MBIE: Motion-Blurred Image Enhancement for Mobile Robots

  • Allan Aguiar UFAM
  • Laura Martinho UFAM
  • João Marcos Cavalcanti UFAM
  • José Luiz Pio UFAM
  • Felipe Oliveira UFAM

Resumo


Motion blur is a common issue in images captured by mobile robots, often caused by rapid movement or vibrations during navigation. This distortion compromises the robot's ability to accurately perceive and interact with the environment, directly affecting the performance of tasks such as obstacle detection and path planning. In this paper, we propose a deep learning-based method to enhance motion-blurred images, aiming to improve the visual input quality for autonomous navigation. The proposed approach employs a Convolutional Neural Network (CNN) trained to generate sharp images from blurry image inputs.

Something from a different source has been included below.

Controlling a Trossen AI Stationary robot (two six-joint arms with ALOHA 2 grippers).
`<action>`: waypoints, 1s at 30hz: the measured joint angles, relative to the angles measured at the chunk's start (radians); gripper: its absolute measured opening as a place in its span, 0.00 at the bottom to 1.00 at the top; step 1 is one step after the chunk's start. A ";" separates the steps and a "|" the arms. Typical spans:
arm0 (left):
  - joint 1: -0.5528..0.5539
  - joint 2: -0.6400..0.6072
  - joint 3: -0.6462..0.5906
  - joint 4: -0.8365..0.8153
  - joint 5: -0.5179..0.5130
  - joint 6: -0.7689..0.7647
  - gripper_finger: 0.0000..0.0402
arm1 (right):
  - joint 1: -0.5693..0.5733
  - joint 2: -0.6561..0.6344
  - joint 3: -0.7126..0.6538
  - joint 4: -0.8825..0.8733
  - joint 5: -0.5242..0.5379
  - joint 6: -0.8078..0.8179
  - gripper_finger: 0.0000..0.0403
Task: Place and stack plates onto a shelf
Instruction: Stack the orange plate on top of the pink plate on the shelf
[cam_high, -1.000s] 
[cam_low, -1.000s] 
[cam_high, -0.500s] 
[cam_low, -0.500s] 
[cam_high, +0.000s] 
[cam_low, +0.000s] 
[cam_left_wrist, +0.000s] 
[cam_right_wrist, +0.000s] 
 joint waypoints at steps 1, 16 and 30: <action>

To train and evaluate our model, we used the GoPro dataset, which includes 3214 pairs of blurry and corresponding sharp images. We evaluated the results using standard reference-based quality metrics: Peak Signal-to-Noise Ratio (PSNR) and Structural Similarity Index Measure (SSIM). Our method achieved high scores on both quality metrics, outperforming state-of-the-art techniques, indicating improved visual quality and structural consistency in the enhanced images. These results demonstrate that the proposed approach can significantly enhance the perception capabilities of mobile robots operating in dynamic environments, ultimately contributing to safer and more efficient autonomous navigation.
Palavras-chave: Measurement, Deblurring, Visualization, PSNR, Navigation, Distortion, Mobile robots, Convolutional neural networks, Image enhancement, Autonomous robots, Motion Deblurring, Image Enhancement, Au-tonomous Navigation, Mobile Robotics
Publicado
13/10/2025
AGUIAR, Allan; MARTINHO, Laura; CAVALCANTI, João Marcos; PIO, José Luiz; OLIVEIRA, Felipe. MBIE: Motion-Blurred Image Enhancement for Mobile Robots. In: SIMPÓSIO BRASILEIRO DE ROBÓTICA E SIMPÓSIO LATINO AMERICANO DE ROBÓTICA (SBR/LARS), 17. , 2025, Vitória/ES. Anais [...]. Porto Alegre: Sociedade Brasileira de Computação, 2025 . p. 231-236.